La diplomatie américaine de la canonnière fait revivre une sombre histoire d’intervention militaire et de complots de coups d’État en Amérique latine, souvent motivés par la peur des puissances hostiles, qui s’est atténuée après la guerre froide. Leur retour est en partie dû aux craintes que l’Iran, la Russie et surtout la Chine ne gagnent en influence.
Mais cela est surtout dû à l’obsession de Trump pour la sécurité nationale, combinée à sa volonté de se montrer comme un homme d’État puissant. Quelques mois plus tôt, il craignait que la Chine ne s’empare du canal de Panama et que les États-Unis soient obligés de s’emparer du Groenland. Il se concentre désormais sur le Venezuela, avec l’aide d’une nouvelle doctrine douteuse.
L’administration Trump a redéfini les gangs de drogue comme des terroristes plutôt que comme des criminels dans le but de justifier le recours à la force militaire. Il a directement lié Maduro aux gangs pour justifier la pression exercée sur son régime.

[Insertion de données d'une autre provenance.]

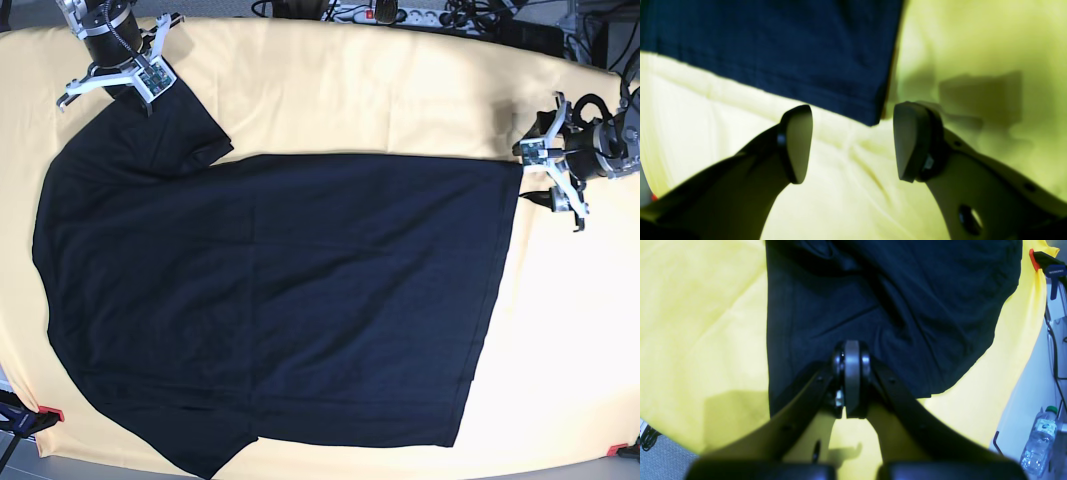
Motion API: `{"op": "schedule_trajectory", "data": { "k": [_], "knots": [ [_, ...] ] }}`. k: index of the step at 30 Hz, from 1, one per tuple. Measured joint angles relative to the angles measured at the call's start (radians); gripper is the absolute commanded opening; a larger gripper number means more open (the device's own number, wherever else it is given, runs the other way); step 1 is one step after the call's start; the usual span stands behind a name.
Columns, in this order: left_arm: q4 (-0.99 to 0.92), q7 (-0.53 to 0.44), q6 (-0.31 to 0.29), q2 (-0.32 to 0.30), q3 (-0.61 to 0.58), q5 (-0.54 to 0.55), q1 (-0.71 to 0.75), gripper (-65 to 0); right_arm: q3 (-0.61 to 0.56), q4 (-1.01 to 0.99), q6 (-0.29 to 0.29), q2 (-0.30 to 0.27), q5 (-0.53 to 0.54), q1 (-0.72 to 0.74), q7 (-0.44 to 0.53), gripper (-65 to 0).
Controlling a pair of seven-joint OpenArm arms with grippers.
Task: Fold the T-shirt properly
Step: 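Move right gripper to the shoulder and left gripper to the hem corner, then lower both grippers and pinch the black shirt's shoulder and hem corners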
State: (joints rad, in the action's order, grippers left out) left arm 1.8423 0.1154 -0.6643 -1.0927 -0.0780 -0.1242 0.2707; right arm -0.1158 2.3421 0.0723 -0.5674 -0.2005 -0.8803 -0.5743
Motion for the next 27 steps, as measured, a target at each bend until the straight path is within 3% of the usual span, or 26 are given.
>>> {"op": "schedule_trajectory", "data": {
  "k": [9,13,20,27],
  "knots": [
    [-0.104,-0.007,0.001,-0.002,-0.211,-0.052,-0.182,-26.4,0.0,0.0,0.0,0.0,0.0,-0.011,0.003,-65.0],
    [-0.109,-0.003,0.043,0.004,-0.229,-0.056,-0.225,-26.4,0.0,0.0,0.0,0.022,0.0,-0.011,0.002,-65.0],
    [-0.109,-0.003,0.051,0.016,-0.229,-0.03,-0.268,-26.4,0.0,0.0,0.0,0.04,0.002,-0.011,0.003,-65.0],
    [-0.109,-0.001,-0.028,0.023,-0.229,-0.003,-0.268,-26.4,0.0,0.0,0.0,0.042,0.002,-0.011,0.002,-65.0]
  ]
}}
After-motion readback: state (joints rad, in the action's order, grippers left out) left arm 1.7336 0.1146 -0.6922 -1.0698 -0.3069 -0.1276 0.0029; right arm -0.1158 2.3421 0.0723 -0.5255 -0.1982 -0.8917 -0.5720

Rubio appelle les gangs de drogue les «Al-Qaïda de l’hémisphère occidental« . Tout comme le « guerre mondiale contre le terrorisme», la nouvelle guerre contre le narcoterrorisme comporte le risque d’un enchevêtrement militaire coûteux, et ce de la part d’un président qui a promis de mettre fin au «guerres éternelles» des États-Unis.
Un sondage YouGov du mois dernier a révélé qu’une majorité d’Américains s’opposaient à une action militaire au Venezuela. (Une autre, menée par AtlasIntel, a montré qu’une majorité de Latino-Américains soutenait l’idée.)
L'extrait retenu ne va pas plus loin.